## Exercise aim
Output the records, every one, exactly as given.

## Material provided
==*==
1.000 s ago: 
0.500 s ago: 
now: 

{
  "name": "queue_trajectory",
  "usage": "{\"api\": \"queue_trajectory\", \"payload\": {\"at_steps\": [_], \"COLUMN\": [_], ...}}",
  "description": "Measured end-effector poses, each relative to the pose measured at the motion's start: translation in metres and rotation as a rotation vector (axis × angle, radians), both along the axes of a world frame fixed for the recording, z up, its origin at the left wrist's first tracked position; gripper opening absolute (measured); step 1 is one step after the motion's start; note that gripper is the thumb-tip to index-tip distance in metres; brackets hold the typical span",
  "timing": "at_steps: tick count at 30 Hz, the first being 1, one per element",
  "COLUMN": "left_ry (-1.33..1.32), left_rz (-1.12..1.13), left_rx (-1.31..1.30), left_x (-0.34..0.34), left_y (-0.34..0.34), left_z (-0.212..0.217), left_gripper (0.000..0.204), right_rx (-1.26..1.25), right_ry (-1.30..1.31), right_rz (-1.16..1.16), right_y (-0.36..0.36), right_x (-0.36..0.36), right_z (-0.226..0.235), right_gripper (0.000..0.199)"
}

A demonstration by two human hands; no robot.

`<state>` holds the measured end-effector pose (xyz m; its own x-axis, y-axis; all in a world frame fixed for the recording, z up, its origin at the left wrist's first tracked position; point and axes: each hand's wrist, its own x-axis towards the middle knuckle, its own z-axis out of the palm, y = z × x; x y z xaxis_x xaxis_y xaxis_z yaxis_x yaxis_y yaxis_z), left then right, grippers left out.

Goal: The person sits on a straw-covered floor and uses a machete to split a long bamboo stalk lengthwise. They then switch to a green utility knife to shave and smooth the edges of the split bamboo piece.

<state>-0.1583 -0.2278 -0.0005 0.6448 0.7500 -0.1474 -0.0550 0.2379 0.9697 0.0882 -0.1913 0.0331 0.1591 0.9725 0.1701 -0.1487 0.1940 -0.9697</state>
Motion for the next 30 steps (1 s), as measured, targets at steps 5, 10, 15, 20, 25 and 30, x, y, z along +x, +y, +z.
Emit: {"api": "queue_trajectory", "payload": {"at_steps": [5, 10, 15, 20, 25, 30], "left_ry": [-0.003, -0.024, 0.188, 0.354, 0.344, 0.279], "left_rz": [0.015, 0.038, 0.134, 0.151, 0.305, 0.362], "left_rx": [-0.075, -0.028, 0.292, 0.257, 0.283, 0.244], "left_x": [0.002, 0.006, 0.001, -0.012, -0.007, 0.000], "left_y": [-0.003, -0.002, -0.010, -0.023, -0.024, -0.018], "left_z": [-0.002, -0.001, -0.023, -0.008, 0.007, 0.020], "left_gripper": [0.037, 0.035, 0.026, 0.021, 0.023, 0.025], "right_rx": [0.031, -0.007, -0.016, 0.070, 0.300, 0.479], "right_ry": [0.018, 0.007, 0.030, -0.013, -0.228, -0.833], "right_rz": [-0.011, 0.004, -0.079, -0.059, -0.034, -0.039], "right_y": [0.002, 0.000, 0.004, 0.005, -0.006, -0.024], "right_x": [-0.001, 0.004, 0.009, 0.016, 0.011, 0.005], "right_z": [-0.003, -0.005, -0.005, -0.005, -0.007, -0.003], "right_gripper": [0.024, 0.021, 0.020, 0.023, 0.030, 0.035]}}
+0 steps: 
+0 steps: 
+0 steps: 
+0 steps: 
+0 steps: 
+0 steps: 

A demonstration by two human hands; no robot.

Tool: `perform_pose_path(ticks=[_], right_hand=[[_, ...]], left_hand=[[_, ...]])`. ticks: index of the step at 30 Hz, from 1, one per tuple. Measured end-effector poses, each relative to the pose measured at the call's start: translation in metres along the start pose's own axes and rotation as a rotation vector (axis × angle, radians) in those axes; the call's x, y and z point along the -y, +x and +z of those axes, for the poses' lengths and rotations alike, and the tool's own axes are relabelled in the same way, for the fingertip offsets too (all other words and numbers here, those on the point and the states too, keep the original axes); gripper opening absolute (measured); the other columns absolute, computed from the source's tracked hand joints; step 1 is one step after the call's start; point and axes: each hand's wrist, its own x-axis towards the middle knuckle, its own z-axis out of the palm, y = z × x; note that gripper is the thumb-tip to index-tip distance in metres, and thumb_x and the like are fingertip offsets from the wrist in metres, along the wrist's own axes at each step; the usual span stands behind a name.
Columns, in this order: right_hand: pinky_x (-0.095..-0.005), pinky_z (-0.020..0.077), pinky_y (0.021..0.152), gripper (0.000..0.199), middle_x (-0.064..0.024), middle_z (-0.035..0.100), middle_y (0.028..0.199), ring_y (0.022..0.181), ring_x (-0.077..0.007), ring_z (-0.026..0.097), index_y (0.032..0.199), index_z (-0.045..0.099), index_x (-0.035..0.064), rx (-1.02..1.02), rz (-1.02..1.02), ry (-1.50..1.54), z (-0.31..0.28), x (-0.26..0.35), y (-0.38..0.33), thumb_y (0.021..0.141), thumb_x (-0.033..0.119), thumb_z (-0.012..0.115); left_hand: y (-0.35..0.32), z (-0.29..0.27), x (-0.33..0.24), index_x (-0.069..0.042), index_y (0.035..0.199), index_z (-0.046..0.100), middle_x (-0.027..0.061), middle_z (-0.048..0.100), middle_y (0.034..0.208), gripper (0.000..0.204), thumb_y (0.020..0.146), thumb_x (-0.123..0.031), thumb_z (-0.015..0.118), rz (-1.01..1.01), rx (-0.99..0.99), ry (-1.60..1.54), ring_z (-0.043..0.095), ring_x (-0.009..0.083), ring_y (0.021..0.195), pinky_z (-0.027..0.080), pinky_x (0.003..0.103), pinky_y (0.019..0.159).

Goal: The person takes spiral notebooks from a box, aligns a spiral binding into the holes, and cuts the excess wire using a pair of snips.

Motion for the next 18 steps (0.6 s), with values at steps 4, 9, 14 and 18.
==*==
## Response
1.000 s ago: 
0.500 s ago: 
now: 

{
  "name": "queue_trajectory",
  "usage": "{\"api\": \"queue_trajectory\", \"payload\": {\"at_steps\": [_], \"COLUMN\": [_], ...}}",
  "description": "Measured end-effector poses, each relative to the pose measured at the motion's start: translation in metres and rotation as a rotation vector (axis × angle, radians), both along the axes of a world frame fixed for the recording, z up, its origin at the left wrist's first tracked position; gripper opening absolute (measured); step 1 is one step after the motion's start; note that gripper is the thumb-tip to index-tip distance in metres; brackets hold the typical span",
  "timing": "at_steps: tick count at 30 Hz, the first being 1, one per element",
  "COLUMN": "left_ry (-1.33..1.32), left_rz (-1.12..1.13), left_rx (-1.31..1.30), left_x (-0.34..0.34), left_y (-0.34..0.34), left_z (-0.212..0.217), left_gripper (0.000..0.204), right_rx (-1.26..1.25), right_ry (-1.30..1.31), right_rz (-1.16..1.16), right_y (-0.36..0.36), right_x (-0.36..0.36), right_z (-0.226..0.235), right_gripper (0.000..0.199)"
}

A demonstration by two human hands; no robot.

`<state>` holds the measured end-effector pose (xyz m; its own x-axis, y-axis; all in a world frame fixed for the recording, z up, its origin at the left wrist's first tracked position; point and axes: each hand's wrist, its own x-axis towards the middle knuckle, its own z-axis out of the palm, y = z × x; x y z xaxis_x xaxis_y xaxis_z yaxis_x yaxis_y yaxis_z), left then right, grippers left out.

Goal: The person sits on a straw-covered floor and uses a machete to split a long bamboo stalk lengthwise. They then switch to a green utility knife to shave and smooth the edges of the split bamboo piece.

<state>-0.1583 -0.2278 -0.0005 0.6448 0.7500 -0.1474 -0.0550 0.2379 0.9697 0.0882 -0.1913 0.0331 0.1591 0.9725 0.1701 -0.1487 0.1940 -0.9697</state>
Motion for the next 30 steps (1 s), as measured, targets at steps 5, 10, 15, 20, 25 and 30, x, y, z along +x, +y, +z.
Emit: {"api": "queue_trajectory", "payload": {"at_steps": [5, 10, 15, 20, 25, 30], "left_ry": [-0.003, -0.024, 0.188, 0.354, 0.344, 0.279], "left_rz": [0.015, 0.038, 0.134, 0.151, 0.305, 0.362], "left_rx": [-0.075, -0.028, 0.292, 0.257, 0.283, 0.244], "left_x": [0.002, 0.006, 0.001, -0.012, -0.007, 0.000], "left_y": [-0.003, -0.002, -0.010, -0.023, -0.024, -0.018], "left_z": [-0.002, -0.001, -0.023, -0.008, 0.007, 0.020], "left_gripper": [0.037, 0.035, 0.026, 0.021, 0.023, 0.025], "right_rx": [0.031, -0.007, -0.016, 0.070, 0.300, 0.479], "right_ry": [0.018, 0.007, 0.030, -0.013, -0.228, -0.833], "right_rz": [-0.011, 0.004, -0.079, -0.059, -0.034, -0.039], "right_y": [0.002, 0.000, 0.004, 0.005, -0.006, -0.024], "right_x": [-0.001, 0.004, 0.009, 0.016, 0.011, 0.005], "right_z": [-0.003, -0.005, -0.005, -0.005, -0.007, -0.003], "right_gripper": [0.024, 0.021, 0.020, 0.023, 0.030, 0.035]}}
+0 steps: 
+0 steps: 
+0 steps: 
+0 steps: 
+0 steps: 
+0 steps: 

A demonstration by two human hands; no robot.

Tool: `perform_pose_path(ticks=[_], right_hand=[[_, ...]], left_hand=[[_, ...]])`. ticks: index of the step at 30 Hz, from 1, one per tuple. Measured end-effector poses, each relative to the pose measured at the call's start: translation in metres along the start pose's own axes and rotation as a rotation vector (axis × angle, radians) in those axes; the call's x, y and z point along the -y, +x and +z of those axes, for the poses' lengths and rotations alike, and the tool's own axes are relabelled in the same way, for the fingertip offsets too (all other words and numbers here, those on the point and the states too, keep the original axes); gripper opening absolute (measured); the other columns absolute, computed from the source's tracked hand joints; step 1 is one step after the call's start; point and axes: each hand's wrist, its own x-axis towards the middle knuckle, its own z-axis out of the palm, y = z × x; note that gripper is the thumb-tip to index-tip distance in metres, and thumb_x and the like are fingertip offsets from the wrist in metres, along the wrist's own axes at each step; the usual span stands behind a name.
Columns, in this order: right_hand: pinky_x (-0.095..-0.005), pinky_z (-0.020..0.077), pinky_y (0.021..0.152), gripper (0.000..0.199), middle_x (-0.064..0.024), middle_z (-0.035..0.100), middle_y (0.028..0.199), ring_y (0.022..0.181), ring_x (-0.077..0.007), ring_z (-0.026..0.097), index_y (0.032..0.199), index_z (-0.045..0.099), index_x (-0.035..0.064), rx (-1.02..1.02), rz (-1.02..1.02), ry (-1.50..1.54), z (-0.31..0.28), x (-0.26..0.35), y (-0.38..0.33), thumb_y (0.021..0.141), thumb_x (-0.033..0.119), thumb_z (-0.012..0.115); left_hand: y (-0.35..0.32), z (-0.29..0.27), x (-0.33..0.24), index_x (-0.069..0.042), index_y (0.035..0.199), index_z (-0.046..0.100), middle_x (-0.027..0.061), middle_z (-0.048..0.100), middle_y (0.034..0.208), gripper (0.000..0.204), thumb_y (0.020..0.146), thumb_x (-0.123..0.031), thumb_z (-0.015..0.118), rz (-1.01..1.01), rx (-0.99..0.99), ry (-1.60..1.54), ring_z (-0.043..0.095), ring_x (-0.009..0.083), ring_y (0.021..0.195), pinky_z (-0.027..0.080), pinky_x (0.003..0.103), pinky_y (0.019..0.159).

Goal: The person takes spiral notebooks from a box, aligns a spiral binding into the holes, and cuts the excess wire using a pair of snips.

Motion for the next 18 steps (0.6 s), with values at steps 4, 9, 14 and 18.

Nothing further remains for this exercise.